Every line from the first one in the listing down to the line with "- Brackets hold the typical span" should be restated word for word.

▶ [Dataset section]:
* * * *
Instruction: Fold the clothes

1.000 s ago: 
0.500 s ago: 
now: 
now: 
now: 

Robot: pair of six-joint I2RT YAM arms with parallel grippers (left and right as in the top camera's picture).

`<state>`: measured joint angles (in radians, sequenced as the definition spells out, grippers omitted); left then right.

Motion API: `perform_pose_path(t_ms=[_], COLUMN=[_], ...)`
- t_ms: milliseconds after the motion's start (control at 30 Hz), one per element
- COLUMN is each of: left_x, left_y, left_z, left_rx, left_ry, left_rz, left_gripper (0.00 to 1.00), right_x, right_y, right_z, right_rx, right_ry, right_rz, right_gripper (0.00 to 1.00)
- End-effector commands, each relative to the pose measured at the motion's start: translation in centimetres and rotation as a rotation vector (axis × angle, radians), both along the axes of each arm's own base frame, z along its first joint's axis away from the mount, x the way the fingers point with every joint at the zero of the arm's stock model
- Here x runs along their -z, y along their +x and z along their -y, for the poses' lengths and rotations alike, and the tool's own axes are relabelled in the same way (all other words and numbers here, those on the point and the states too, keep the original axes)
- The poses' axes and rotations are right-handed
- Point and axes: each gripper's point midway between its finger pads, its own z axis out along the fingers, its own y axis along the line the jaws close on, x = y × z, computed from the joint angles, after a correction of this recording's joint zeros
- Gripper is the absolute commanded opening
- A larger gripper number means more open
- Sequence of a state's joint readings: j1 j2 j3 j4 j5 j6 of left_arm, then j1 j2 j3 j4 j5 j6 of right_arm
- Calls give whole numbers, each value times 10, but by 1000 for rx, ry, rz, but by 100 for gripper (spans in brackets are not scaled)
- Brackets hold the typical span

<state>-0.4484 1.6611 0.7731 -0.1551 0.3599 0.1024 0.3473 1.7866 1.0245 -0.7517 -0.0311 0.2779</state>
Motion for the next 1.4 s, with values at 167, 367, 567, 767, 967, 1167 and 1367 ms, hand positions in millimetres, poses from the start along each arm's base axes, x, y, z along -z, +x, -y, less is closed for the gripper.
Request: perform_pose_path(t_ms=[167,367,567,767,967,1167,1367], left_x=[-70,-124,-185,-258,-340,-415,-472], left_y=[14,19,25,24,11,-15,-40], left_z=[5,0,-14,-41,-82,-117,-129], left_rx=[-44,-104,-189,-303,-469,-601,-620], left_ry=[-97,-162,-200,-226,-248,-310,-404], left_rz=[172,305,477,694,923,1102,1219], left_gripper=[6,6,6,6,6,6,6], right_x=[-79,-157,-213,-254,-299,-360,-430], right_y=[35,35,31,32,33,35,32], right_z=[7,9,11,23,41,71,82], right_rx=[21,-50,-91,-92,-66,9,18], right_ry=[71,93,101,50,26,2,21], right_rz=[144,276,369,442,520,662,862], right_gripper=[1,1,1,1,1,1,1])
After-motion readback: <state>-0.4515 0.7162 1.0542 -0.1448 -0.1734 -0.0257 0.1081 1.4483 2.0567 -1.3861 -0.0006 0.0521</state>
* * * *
▶ [Exercise output]:
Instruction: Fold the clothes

1.000 s ago: 
0.500 s ago: 
now: 
now: 
now: 

Robot: pair of six-joint I2RT YAM arms with parallel grippers (left and right as in the top camera's picture).

`<state>`: measured joint angles (in radians, sequenced as the definition spells out, grippers omitted); left then right.

Motion API: `perform_pose_path(t_ms=[_], COLUMN=[_], ...)`
- t_ms: milliseconds after the motion's start (control at 30 Hz), one per element
- COLUMN is each of: left_x, left_y, left_z, left_rx, left_ry, left_rz, left_gripper (0.00 to 1.00), right_x, right_y, right_z, right_rx, right_ry, right_rz, right_gripper (0.00 to 1.00)
- End-effector commands, each relative to the pose measured at the motion's start: translation in centimetres and rotation as a rotation vector (axis × angle, radians), both along the axes of each arm's own base frame, z along its first joint's axis away from the mount, x the way the fingers point with every joint at the zero of the arm's stock model
- Here x runs along their -z, y along their +x and z along their -y, for the poses' lengths and rotations alike, and the tool's own axes are relabelled in the same way (all other words and numbers here, those on the point and the states too, keep the original axes)
- The poses' axes and rotations are right-handed
- Point and axes: each gripper's point midway between its finger pads, its own z axis out along the fingers, its own y axis along the line the jaws close on, x = y × z, computed from the joint angles, after a correction of this recording's joint zeros
- Gripper is the absolute commanded opening
- A larger gripper number means more open
- Sequence of a state's joint readings: j1 j2 j3 j4 j5 j6 of left_arm, then j1 j2 j3 j4 j5 j6 of right_arm
- Calls give whole numbers, each value times 10, but by 1000 for rx, ry, rz, but by 100 for gripper (spans in brackets are not scaled)
- Brackets hold the typical span

With that, the exercise is finished.